The World Set Free


H.G. Wells

THE WORLD SET FREE was written in 1913 and published early in 1914, and it is the latest of a series of three fantasias of possibility, stories which all turn on the possible developments in the future of some contemporary force or group of forces. The World Set Free was written under the immediate shadow of the Great War. Every intelligent person in the world felt that disaster was impending and knew no way of averting it, but few of us realised in the earlier half of 1914 how near the crash was to us. The reader will be amused to find that here it is put off until the year 1956. He may naturally want to know the reason for what will seem now a quite extraordinary delay. As a prophet, the author must confess he has always been inclined to be rather a slow prophet. The war aeroplane in the world of reality, for example, beat the forecast in Anticipations by about twenty years or so. I suppose a desire not to shock the sceptical reader’s sense of use and wont and perhaps a less creditable disposition to hedge, have something to do with this dating forward of one’s main events, but in the particular case of The World Set Free there was, I think, another motive in holding the Great War back, and that was to allow the chemist to get well forward with his discovery of the release of atomic energy. 1956—or for that matter 2056—may be none too late for that crowning revolution in human potentialities. And apart from this procrastination of over forty years, the guess at the opening phase of the war was fairly lucky; the forecast of an alliance of the Central Empires, the opening campaign through the Netherlands, and the despatch of the British Expeditionary Force were all justified before the book had been published six months. And the opening section of Chapter the Second remains now, after the reality has happened, a fairly adequate diagnosis of the essentials of the matter. One happy hit (in Chapter the Second, Section 2), on which the writer may congratulate himself, is the forecast that under modern conditions it would be quite impossible for any great general to emerge to supremacy and concentrate the enthusiasm of the armies of either side. There could be no Alexanders or Napoleons. And we soon heard the scientific corps muttering, ‘These old fools,’ exactly as it is here foretold.

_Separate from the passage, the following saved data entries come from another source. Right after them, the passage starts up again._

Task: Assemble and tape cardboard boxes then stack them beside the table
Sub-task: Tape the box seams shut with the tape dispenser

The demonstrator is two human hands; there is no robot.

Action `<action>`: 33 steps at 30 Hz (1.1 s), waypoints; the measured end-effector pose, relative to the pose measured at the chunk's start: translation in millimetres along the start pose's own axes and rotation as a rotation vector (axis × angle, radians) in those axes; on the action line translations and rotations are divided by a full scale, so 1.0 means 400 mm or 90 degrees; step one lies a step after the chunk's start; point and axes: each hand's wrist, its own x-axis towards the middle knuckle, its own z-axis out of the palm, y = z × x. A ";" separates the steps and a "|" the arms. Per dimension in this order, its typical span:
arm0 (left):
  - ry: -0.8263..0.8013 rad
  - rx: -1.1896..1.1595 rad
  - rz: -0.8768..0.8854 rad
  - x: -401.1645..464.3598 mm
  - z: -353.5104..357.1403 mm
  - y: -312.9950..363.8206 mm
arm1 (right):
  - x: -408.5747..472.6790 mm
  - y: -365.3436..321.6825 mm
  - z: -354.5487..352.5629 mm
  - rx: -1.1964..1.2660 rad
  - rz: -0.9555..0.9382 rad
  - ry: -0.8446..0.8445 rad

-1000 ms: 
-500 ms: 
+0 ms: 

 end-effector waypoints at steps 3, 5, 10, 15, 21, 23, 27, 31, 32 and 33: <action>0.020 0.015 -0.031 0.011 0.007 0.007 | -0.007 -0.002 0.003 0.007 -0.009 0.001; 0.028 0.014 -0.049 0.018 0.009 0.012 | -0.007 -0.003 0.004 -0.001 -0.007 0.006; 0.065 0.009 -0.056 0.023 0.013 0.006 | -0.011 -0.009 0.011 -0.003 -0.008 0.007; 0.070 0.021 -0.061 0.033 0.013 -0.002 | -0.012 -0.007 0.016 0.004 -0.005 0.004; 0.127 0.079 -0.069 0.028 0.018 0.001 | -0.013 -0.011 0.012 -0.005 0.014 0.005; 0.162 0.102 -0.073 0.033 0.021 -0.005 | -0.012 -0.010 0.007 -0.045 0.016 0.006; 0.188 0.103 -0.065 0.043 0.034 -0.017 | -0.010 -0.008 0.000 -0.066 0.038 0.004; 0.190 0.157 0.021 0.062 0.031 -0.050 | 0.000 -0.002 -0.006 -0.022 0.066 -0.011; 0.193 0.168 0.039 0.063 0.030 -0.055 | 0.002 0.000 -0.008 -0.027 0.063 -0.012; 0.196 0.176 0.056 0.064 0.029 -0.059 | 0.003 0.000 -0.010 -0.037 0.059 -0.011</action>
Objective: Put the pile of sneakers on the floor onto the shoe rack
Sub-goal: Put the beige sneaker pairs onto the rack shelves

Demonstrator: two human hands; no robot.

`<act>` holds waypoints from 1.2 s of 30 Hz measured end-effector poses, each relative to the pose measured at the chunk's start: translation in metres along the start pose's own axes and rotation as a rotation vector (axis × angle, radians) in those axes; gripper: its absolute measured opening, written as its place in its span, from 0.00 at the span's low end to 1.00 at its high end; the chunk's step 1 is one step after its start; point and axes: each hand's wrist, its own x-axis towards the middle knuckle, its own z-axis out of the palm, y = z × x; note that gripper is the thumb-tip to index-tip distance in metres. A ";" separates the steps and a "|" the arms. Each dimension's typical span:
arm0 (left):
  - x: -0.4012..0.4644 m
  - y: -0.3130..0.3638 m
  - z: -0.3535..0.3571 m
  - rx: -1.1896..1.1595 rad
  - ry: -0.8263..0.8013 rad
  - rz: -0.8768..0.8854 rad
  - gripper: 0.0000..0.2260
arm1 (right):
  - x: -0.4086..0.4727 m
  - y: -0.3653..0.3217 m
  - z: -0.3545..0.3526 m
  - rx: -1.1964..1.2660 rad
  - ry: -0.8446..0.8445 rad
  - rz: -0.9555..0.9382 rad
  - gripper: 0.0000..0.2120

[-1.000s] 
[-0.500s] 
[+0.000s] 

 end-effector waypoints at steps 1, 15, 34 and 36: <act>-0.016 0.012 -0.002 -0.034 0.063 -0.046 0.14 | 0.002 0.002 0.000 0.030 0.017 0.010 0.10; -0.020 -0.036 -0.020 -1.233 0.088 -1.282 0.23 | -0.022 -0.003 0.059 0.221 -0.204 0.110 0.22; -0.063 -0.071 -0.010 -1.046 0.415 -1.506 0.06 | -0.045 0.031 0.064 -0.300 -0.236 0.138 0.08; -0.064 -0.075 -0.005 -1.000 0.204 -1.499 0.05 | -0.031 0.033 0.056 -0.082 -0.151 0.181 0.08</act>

These, however, are small details, and the misses in the story far outnumber the hits. It is the main thesis which is still of interest now; the thesis that because of the development of scientific knowledge, separate sovereign states and separate sovereign empires are no longer possible in the world, that to attempt to keep on with the old system is to heap disaster upon disaster for mankind and perhaps to destroy our race altogether. The remaining interest of this book now is the sustained validity of this thesis and the discussion of the possible ending of war on the earth. I have supposed a sort of epidemic of sanity to break out among the rulers of states and the leaders of mankind. I have represented the native common sense of the French mind and of the English mind—for manifestly King Egbert is meant to be ‘God’s Englishman’—leading mankind towards a bold and resolute effort of salvage and reconstruction. Instead of which, as the school book footnotes say, compare to-day’s newspaper. Instead of a frank and honourable gathering of leading men, Englishman meeting German and Frenchman Russian, brothers in their offences and in their disaster, upon the hills of Brissago, beheld in Geneva at the other end of Switzerland a poor little League of (Allied) Nations (excluding the United States, Russia, and most of the ‘subject peoples’ of the world), meeting obscurely amidst a world-wide disregard to make impotent gestures at the leading problems of the debacle. Either the disaster has not been vast enough yet or it has not been swift enough to inflict the necessary moral shock and achieve the necessary moral revulsion. Just as the world of 1913 was used to an increasing prosperity and thought that increase would go on for ever, so now it would seem the world is growing accustomed to a steady glide towards social disintegration, and thinks that that too can go on continually and never come to a final bump. So soon do use and wont establish themselves, and the most flaming and thunderous of lessons pale into disregard.

The question whether a Leblanc is still possible, the question whether it is still possible to bring about an outbreak of creative sanity in mankind, to avert this steady glide to destruction, is now one of the most urgent in the world. It is clear that the writer is temperamentally disposed to hope that there is such a possibility. But he has to confess that he sees few signs of any such breadth of understanding and steadfastness of will as an effectual effort to turn the rush of human affairs demands. The inertia of dead ideas and old institutions carries us on towards the rapids. Only in one direction is there any plain recognition of the idea of a human commonweal as something overriding any national and patriotic consideration, and that is in the working class movement throughout the world. And labour internationalism is closely bound up with conceptions of a profound social revolution. If world peace is to be attained through labour internationalism, it will have to be attained at the price of the completest social and economic reconstruction and by passing through a phase of revolution that will certainly be violent, that may be very bloody, which may be prolonged through a long period, and may in the end fail to achieve anything but social destruction. Nevertheless, the fact remains that it is in the labour class, and the labour class alone, that any conception of a world rule and a world peace has so far appeared. The dream of The World Set Free, a dream of highly educated and highly favoured leading and ruling men, voluntarily setting themselves to the task of reshaping the world, has thus far remained a dream.